▸ Exercise
Make a verbatim transcription of the records, without the pictures.

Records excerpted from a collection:
* * * * * * *

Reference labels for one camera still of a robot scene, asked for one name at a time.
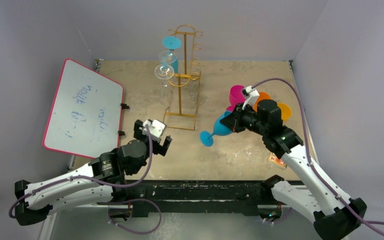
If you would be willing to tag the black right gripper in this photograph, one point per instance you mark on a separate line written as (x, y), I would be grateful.
(234, 119)

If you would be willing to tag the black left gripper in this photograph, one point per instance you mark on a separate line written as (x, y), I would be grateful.
(159, 149)

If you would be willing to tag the magenta plastic wine glass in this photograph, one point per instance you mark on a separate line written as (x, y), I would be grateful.
(235, 97)

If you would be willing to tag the orange plastic wine glass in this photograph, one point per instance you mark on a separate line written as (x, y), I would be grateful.
(262, 96)

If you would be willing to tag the blue wine glass row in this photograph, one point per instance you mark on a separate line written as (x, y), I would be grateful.
(219, 129)
(172, 42)

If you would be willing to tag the yellow plastic wine glass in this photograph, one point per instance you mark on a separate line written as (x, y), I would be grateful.
(286, 111)

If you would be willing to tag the clear wine glass front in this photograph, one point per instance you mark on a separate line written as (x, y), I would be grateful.
(165, 72)

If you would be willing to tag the clear wine glass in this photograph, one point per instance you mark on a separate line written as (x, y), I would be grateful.
(165, 72)
(167, 56)

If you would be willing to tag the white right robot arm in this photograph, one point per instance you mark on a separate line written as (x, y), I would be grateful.
(333, 213)

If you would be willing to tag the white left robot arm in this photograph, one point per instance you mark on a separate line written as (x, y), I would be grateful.
(97, 181)

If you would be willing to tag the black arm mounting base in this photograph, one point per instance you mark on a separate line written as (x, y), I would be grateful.
(247, 197)

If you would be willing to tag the clear wine glass rear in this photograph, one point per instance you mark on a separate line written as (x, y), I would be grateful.
(167, 56)

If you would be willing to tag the orange patterned card box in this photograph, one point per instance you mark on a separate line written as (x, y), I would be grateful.
(275, 161)

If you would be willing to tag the pink framed whiteboard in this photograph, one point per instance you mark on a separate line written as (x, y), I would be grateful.
(86, 112)

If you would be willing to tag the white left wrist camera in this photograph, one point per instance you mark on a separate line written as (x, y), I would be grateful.
(154, 128)

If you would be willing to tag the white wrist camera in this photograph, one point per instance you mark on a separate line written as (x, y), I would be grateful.
(251, 96)
(154, 128)

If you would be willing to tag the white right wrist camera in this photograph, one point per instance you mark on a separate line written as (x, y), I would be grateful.
(251, 96)

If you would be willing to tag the gold wire glass rack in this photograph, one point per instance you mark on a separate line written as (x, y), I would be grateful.
(187, 79)

* * * * * * *

▸ Exercise solution
Reference labels for one camera still of a robot scene, asked for one name at a time.
If you would be willing to tag the black right gripper in this photograph, one point per instance you mark on a separate line written as (x, y), I would be grateful.
(234, 119)

If you would be willing to tag the black left gripper in this photograph, one point per instance you mark on a separate line written as (x, y), I would be grateful.
(159, 149)

If you would be willing to tag the magenta plastic wine glass in this photograph, one point per instance you mark on a separate line written as (x, y), I would be grateful.
(235, 97)

If you would be willing to tag the orange plastic wine glass in this photograph, one point per instance you mark on a separate line written as (x, y), I would be grateful.
(262, 96)

If you would be willing to tag the blue wine glass row in this photograph, one point per instance you mark on a separate line written as (x, y), I would be grateful.
(219, 129)
(172, 42)

If you would be willing to tag the yellow plastic wine glass in this photograph, one point per instance you mark on a separate line written as (x, y), I would be grateful.
(286, 111)

If you would be willing to tag the clear wine glass front in this photograph, one point per instance you mark on a separate line written as (x, y), I would be grateful.
(165, 72)

If you would be willing to tag the clear wine glass in this photograph, one point per instance you mark on a separate line written as (x, y), I would be grateful.
(165, 72)
(167, 56)

If you would be willing to tag the white right robot arm in this photograph, one point per instance you mark on a separate line written as (x, y), I would be grateful.
(333, 213)

If you would be willing to tag the white left robot arm in this photograph, one point per instance you mark on a separate line written as (x, y), I would be grateful.
(97, 181)

If you would be willing to tag the black arm mounting base in this photograph, one point per instance you mark on a separate line written as (x, y), I would be grateful.
(247, 197)

If you would be willing to tag the clear wine glass rear in this photograph, one point per instance you mark on a separate line written as (x, y), I would be grateful.
(167, 56)

If you would be willing to tag the orange patterned card box in this photograph, one point per instance you mark on a separate line written as (x, y), I would be grateful.
(275, 161)

If you would be willing to tag the pink framed whiteboard in this photograph, one point per instance you mark on a separate line written as (x, y), I would be grateful.
(86, 112)

If you would be willing to tag the white left wrist camera in this photograph, one point per instance you mark on a separate line written as (x, y), I would be grateful.
(154, 128)

If you would be willing to tag the white wrist camera in this photograph, one point per instance you mark on a separate line written as (x, y), I would be grateful.
(251, 96)
(154, 128)

If you would be willing to tag the white right wrist camera in this photograph, one point per instance you mark on a separate line written as (x, y), I would be grateful.
(251, 96)

If you would be willing to tag the gold wire glass rack in this photograph, one point per instance you mark on a separate line written as (x, y), I would be grateful.
(187, 79)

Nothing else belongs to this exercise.